Exercise prompt: The response must reproduce exactly every line of the material below holding the word "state".

*** Opening of Data ***

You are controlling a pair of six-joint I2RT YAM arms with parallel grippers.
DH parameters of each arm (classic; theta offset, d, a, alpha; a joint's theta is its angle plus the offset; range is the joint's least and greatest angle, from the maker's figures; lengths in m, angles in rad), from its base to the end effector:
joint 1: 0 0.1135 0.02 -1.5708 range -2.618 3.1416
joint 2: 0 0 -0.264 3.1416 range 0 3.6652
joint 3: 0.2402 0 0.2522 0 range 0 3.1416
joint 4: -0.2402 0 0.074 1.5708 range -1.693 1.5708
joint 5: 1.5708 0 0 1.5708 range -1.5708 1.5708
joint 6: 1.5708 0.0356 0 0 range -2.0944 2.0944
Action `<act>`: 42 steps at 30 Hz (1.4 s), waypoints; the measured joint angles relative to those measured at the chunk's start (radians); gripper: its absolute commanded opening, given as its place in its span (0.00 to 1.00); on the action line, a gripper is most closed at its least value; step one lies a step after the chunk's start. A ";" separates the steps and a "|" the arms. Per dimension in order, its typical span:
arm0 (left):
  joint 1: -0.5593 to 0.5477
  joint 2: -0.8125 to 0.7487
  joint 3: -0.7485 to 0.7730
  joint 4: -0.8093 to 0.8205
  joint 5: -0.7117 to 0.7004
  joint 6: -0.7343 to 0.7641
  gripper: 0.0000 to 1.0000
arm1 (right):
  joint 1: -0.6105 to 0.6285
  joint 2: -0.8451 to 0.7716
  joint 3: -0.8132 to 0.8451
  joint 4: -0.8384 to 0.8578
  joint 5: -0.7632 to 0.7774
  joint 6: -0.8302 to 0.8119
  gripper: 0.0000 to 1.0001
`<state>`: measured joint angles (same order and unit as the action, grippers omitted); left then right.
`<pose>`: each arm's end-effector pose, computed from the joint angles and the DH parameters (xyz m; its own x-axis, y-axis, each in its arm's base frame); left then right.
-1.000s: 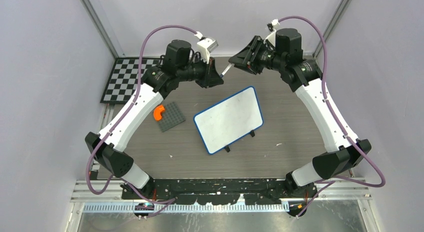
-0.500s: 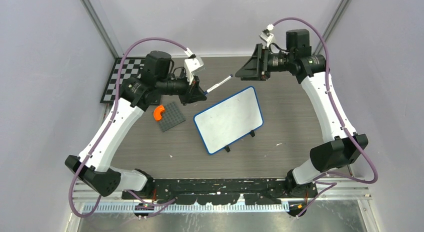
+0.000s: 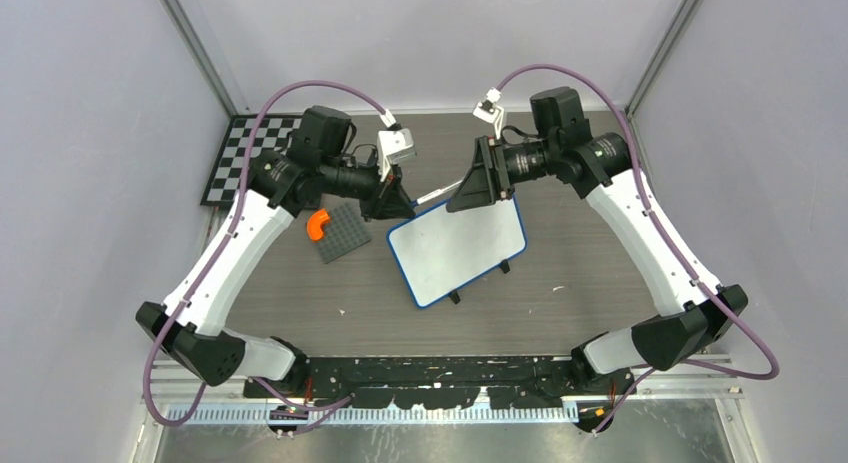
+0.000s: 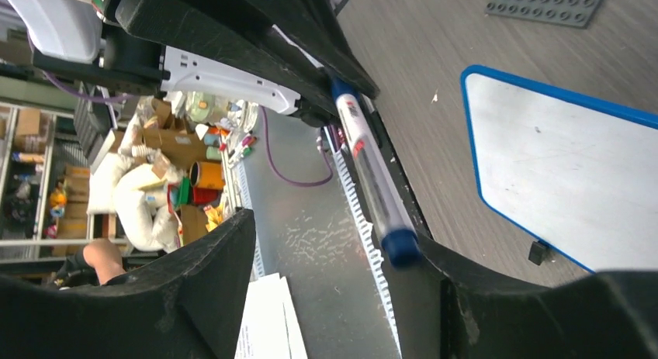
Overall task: Write a sentence on the whiteboard
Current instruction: Open the pen cap from the whiteboard marker.
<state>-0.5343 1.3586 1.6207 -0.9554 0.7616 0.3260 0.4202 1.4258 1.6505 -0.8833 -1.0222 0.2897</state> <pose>0.2131 -0.1547 0.4292 -0.2567 0.4212 -0.8699 0.9580 0.2298 -0.1715 0.2437 0.1422 0.4311 -0.7723 -0.1819 -0.6087 -0.6347 0.2638 0.7264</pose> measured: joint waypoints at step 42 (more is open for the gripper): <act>-0.029 0.066 0.029 -0.068 0.100 0.026 0.00 | 0.113 0.001 -0.109 0.135 0.089 0.104 0.34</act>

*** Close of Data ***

Solution:
`<state>`: measured joint angles (same order and unit as the action, grippers omitted); left then right.
<state>-0.5343 1.3586 1.6207 -0.9554 0.7616 0.3260 0.4202 1.4258 1.6505 -0.8833 -1.0222 0.2897</state> <pose>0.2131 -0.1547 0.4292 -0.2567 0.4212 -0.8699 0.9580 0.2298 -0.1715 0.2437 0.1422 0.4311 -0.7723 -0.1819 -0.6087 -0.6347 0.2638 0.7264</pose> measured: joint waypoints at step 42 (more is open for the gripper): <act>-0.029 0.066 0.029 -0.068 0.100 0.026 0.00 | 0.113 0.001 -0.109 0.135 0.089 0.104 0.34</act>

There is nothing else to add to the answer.